-- Opening Marker --
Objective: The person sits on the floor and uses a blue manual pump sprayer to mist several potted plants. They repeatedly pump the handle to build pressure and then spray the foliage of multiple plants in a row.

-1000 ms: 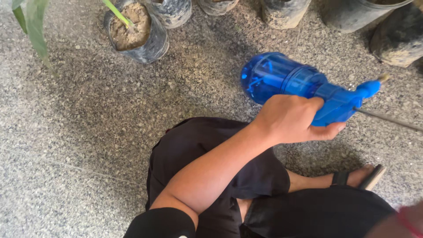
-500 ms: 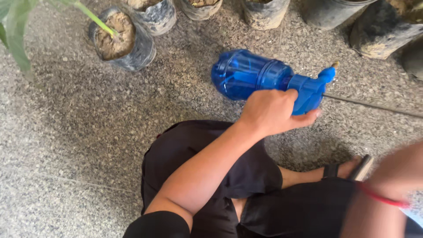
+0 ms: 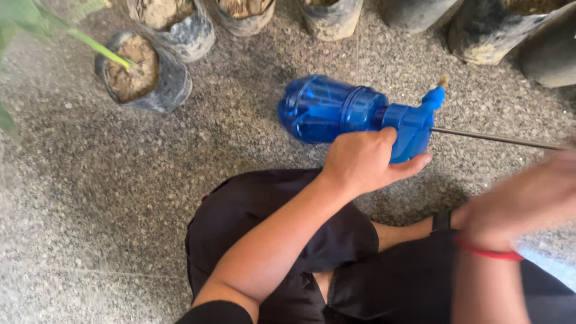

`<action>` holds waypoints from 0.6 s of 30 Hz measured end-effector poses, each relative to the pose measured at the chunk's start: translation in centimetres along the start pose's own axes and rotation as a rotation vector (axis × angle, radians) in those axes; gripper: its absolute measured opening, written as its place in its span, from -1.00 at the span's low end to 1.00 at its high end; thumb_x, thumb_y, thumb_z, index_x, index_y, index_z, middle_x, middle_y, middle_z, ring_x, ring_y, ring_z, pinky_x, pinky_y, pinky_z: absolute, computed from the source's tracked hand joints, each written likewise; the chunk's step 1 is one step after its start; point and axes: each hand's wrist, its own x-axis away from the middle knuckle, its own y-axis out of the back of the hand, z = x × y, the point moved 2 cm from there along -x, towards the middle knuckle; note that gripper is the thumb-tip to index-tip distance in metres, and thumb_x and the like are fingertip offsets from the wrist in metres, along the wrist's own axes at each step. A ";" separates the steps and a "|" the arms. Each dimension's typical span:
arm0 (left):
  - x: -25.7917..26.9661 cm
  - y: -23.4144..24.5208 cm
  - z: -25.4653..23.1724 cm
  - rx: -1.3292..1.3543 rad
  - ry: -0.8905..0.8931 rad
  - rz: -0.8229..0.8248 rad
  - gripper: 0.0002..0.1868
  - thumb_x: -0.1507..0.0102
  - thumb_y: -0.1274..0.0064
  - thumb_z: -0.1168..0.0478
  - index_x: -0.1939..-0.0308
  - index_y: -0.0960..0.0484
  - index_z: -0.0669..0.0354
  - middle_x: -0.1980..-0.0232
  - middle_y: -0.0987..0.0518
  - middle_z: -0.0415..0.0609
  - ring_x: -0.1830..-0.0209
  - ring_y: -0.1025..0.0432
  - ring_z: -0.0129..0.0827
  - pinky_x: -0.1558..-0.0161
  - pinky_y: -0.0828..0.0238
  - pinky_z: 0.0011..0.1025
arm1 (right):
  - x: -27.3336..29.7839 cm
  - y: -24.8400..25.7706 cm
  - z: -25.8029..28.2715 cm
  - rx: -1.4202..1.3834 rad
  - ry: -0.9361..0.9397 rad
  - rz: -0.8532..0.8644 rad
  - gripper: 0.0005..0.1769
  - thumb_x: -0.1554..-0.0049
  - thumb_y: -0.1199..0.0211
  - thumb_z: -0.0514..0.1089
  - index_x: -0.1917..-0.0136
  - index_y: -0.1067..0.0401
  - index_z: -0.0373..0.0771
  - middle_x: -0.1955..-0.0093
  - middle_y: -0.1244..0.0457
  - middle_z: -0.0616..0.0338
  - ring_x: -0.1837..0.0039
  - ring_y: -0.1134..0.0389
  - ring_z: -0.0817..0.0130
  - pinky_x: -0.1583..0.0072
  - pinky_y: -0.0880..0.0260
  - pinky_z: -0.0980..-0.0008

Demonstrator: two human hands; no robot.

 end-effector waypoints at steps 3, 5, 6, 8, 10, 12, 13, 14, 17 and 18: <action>0.0 0.4 0.2 0.010 0.001 -0.029 -0.33 -0.23 0.00 -0.41 0.48 -0.54 0.17 0.60 -0.54 0.08 0.64 -0.51 -0.08 0.59 -0.42 -0.16 | 1.2 -3.8 5.1 -0.051 -0.068 0.311 -0.55 -0.43 -0.02 -0.48 -0.56 -0.15 -0.43 -0.63 -0.08 -0.10 -0.48 -0.24 0.27 -0.41 -0.33 0.38; 0.3 1.0 1.1 0.016 0.012 -0.075 -0.32 -0.22 0.00 -0.42 0.51 -0.54 0.16 0.60 -0.55 0.05 0.61 -0.52 -0.08 0.56 -0.43 -0.16 | -0.7 -5.4 7.0 -0.180 -0.233 0.401 -0.51 -0.37 -0.11 -0.50 -0.54 -0.22 -0.38 -0.53 -0.18 -0.02 -0.46 -0.29 0.34 -0.43 -0.35 0.38; 0.1 1.4 1.4 0.013 0.014 -0.104 -0.31 -0.21 0.00 -0.43 0.52 -0.54 0.16 0.59 -0.56 0.04 0.60 -0.52 -0.08 0.55 -0.44 -0.16 | -1.6 -5.9 7.7 -0.252 -0.309 0.444 -0.49 -0.34 -0.15 -0.52 -0.52 -0.26 -0.35 -0.49 -0.23 0.03 -0.45 -0.31 0.37 -0.44 -0.35 0.38; 0.0 1.7 1.4 0.011 0.062 -0.051 -0.31 -0.20 -0.01 -0.42 0.56 -0.53 0.15 0.62 -0.54 0.04 0.62 -0.52 -0.08 0.56 -0.44 -0.17 | -3.9 -3.8 8.8 -0.316 -0.285 0.333 -0.48 -0.31 -0.16 -0.53 -0.50 -0.26 -0.35 -0.46 -0.23 0.01 -0.44 -0.30 0.33 -0.43 -0.34 0.33; -0.3 1.6 1.6 0.018 0.073 -0.034 -0.31 -0.20 0.00 -0.42 0.57 -0.53 0.14 0.62 -0.54 0.03 0.63 -0.52 -0.09 0.55 -0.44 -0.17 | -5.5 -1.1 9.4 -0.300 -0.211 0.181 -0.47 -0.29 -0.16 -0.54 -0.48 -0.26 -0.34 -0.44 -0.23 -0.01 -0.43 -0.30 0.30 -0.42 -0.33 0.29; -0.6 1.2 1.7 0.043 0.050 -0.049 -0.32 -0.21 0.02 -0.42 0.55 -0.55 0.14 0.62 -0.56 0.01 0.63 -0.52 -0.10 0.54 -0.44 -0.18 | -5.7 0.4 9.9 -0.173 -0.159 0.129 -0.47 -0.26 -0.17 -0.55 -0.46 -0.26 -0.34 -0.42 -0.23 -0.04 -0.42 -0.29 0.26 -0.40 -0.31 0.25; -0.1 1.0 1.5 0.049 0.058 -0.052 -0.32 -0.20 0.01 -0.42 0.54 -0.55 0.14 0.60 -0.56 0.02 0.62 -0.52 -0.09 0.53 -0.44 -0.17 | -5.3 0.6 10.3 -0.114 -0.140 0.113 -0.46 -0.25 -0.17 -0.55 -0.45 -0.26 -0.34 -0.41 -0.23 -0.05 -0.42 -0.28 0.24 -0.40 -0.31 0.23; -0.1 0.9 1.4 0.049 0.053 -0.064 -0.32 -0.20 0.01 -0.42 0.53 -0.56 0.15 0.59 -0.56 0.04 0.60 -0.52 -0.08 0.52 -0.45 -0.17 | -5.1 0.1 10.7 -0.052 -0.097 0.152 -0.46 -0.23 -0.17 -0.56 -0.44 -0.26 -0.34 -0.40 -0.23 -0.06 -0.42 -0.28 0.22 -0.39 -0.30 0.21; -0.2 1.3 1.5 0.029 0.063 -0.047 -0.30 -0.18 0.00 -0.44 0.53 -0.56 0.16 0.59 -0.55 0.07 0.59 -0.53 -0.07 0.51 -0.45 -0.15 | -3.7 -3.1 12.4 0.090 0.006 0.324 -0.45 -0.19 -0.18 -0.58 -0.41 -0.27 -0.33 -0.37 -0.23 -0.09 -0.41 -0.27 0.17 -0.37 -0.28 0.15; 0.0 1.5 1.6 0.020 0.072 -0.030 -0.29 -0.17 0.00 -0.45 0.54 -0.56 0.17 0.60 -0.55 0.07 0.58 -0.53 -0.07 0.52 -0.45 -0.15 | -3.6 -4.3 12.6 0.071 -0.005 0.387 -0.44 -0.18 -0.18 -0.58 -0.40 -0.27 -0.33 -0.36 -0.24 -0.10 -0.40 -0.27 0.15 -0.37 -0.27 0.13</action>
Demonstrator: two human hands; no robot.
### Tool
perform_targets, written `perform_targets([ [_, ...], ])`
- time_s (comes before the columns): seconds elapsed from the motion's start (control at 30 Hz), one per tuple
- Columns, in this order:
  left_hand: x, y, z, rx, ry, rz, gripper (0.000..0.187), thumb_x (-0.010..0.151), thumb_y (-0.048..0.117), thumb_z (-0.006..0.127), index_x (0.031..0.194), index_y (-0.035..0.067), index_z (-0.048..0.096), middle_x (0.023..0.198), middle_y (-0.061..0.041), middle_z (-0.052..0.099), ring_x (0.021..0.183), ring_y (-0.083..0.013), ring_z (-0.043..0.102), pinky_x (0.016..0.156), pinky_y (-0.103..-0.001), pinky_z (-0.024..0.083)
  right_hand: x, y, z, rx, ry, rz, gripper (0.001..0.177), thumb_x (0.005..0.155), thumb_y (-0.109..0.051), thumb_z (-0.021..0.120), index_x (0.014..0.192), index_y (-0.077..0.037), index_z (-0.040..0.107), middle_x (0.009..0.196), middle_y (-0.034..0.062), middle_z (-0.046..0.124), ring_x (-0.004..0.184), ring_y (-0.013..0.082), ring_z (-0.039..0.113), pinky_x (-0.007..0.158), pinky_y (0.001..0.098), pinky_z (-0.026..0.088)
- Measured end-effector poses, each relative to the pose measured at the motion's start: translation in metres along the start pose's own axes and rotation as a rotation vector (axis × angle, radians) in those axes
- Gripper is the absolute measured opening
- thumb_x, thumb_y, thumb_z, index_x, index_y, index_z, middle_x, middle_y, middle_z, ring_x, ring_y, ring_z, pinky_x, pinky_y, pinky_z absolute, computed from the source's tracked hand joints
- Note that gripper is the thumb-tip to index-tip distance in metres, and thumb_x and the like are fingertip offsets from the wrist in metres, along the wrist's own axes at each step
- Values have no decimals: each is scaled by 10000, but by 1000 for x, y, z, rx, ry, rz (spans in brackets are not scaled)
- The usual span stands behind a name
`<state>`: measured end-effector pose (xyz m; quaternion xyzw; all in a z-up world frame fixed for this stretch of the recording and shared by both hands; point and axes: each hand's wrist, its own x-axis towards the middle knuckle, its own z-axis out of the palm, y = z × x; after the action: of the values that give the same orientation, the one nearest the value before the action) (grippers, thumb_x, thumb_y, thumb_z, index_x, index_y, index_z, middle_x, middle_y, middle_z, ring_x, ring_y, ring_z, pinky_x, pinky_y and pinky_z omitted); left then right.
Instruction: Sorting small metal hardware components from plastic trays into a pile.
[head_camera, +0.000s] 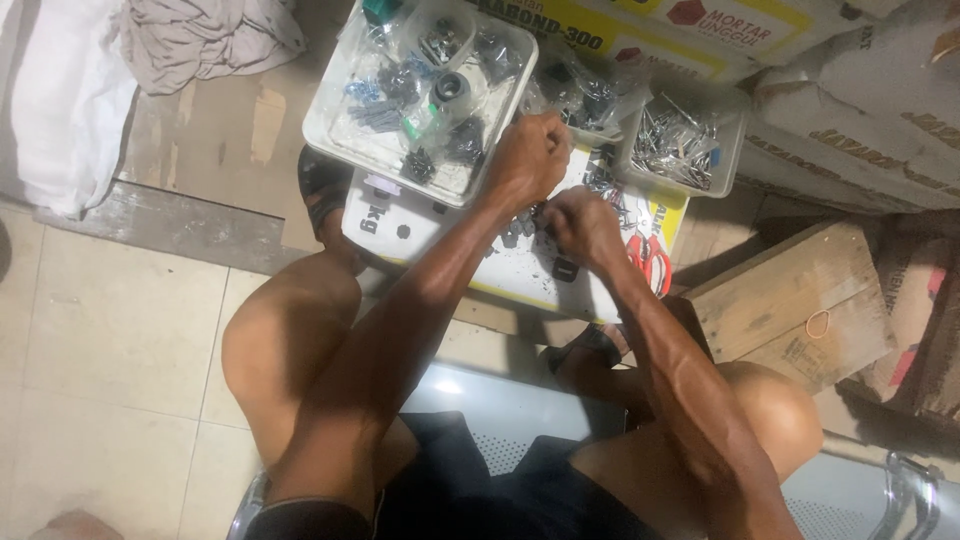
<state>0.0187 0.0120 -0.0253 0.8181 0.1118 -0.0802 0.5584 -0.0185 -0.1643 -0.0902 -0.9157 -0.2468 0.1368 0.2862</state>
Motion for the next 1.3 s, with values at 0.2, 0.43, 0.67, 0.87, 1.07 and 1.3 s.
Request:
perform_targets([
  [0.2, 7, -32, 24, 49, -56, -40, 182, 828, 157, 621, 775, 211, 787, 814, -78, 784, 906, -371, 768, 809, -480, 602, 8, -42, -48, 692, 189, 292, 45, 1011, -135, 704, 1011, -113, 743, 781, -2, 699, 724, 64, 604, 690, 245, 506],
  [0.43, 16, -24, 15, 271, 58, -49, 196, 874, 121, 563, 861, 42, 741, 878, -224, 764, 929, -402, 773, 813, -547, 629, 22, -22, -11, 656, 295, 183, 181, 1087, -172, 627, 969, -73, 722, 820, 87, 689, 755, 137, 600, 722, 305, 515],
  [0.67, 17, -16, 8, -228, 150, -40, 180, 1008, 74, 347, 911, 124, 491, 784, -22, 532, 654, -153, 528, 500, -287, 489, 25, 5, 39, -239, 126, 9, 194, 957, 137, 591, 986, -18, 705, 820, 159, 694, 514, 232, 673, 328, 327, 578],
  [0.87, -4, 16, -10, -243, 51, 9, 204, 935, -85, 542, 1076, 16, 649, 1018, -143, 721, 739, -228, 765, 519, -272, 699, 21, 0, 32, -204, 126, -11, 182, 1045, 7, 528, 875, -40, 482, 747, 112, 497, 475, 218, 491, 365, 373, 459],
  [1.07, -52, 55, -42, -448, -47, 26, 172, 908, -25, 573, 1069, -22, 634, 838, -188, 741, 563, -181, 737, 506, -281, 670, 10, -18, -18, 218, 335, 17, 132, 985, -132, 574, 1052, -22, 546, 868, 256, 650, 746, 475, 679, 596, 564, 518],
  [1.3, -71, 47, -53, -333, -60, 83, 113, 882, -9, 672, 995, -1, 668, 789, -154, 717, 599, -161, 731, 485, -250, 643, -22, -52, -94, 947, 479, 53, 101, 913, -50, 591, 992, 12, 598, 654, 117, 659, 485, 152, 632, 421, 275, 535],
])
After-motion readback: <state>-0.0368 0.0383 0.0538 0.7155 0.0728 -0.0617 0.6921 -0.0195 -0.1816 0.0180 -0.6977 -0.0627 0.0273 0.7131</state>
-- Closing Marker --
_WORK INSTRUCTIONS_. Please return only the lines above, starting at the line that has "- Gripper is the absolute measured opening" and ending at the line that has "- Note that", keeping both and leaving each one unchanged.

_FINISHED EXERCISE_.
- Gripper is the absolute measured opening
- thumb_x, thumb_y, thumb_z, index_x, index_y, index_z, middle_x, middle_y, middle_z, ring_x, ring_y, ring_z, pinky_x, pinky_y, pinky_z absolute, computed from the source's tracked hand joints
- Note that gripper is the thumb-tip to index-tip distance in metres, and thumb_x and the like are fingertip offsets from the wrist in metres, along the wrist's own axes at each step

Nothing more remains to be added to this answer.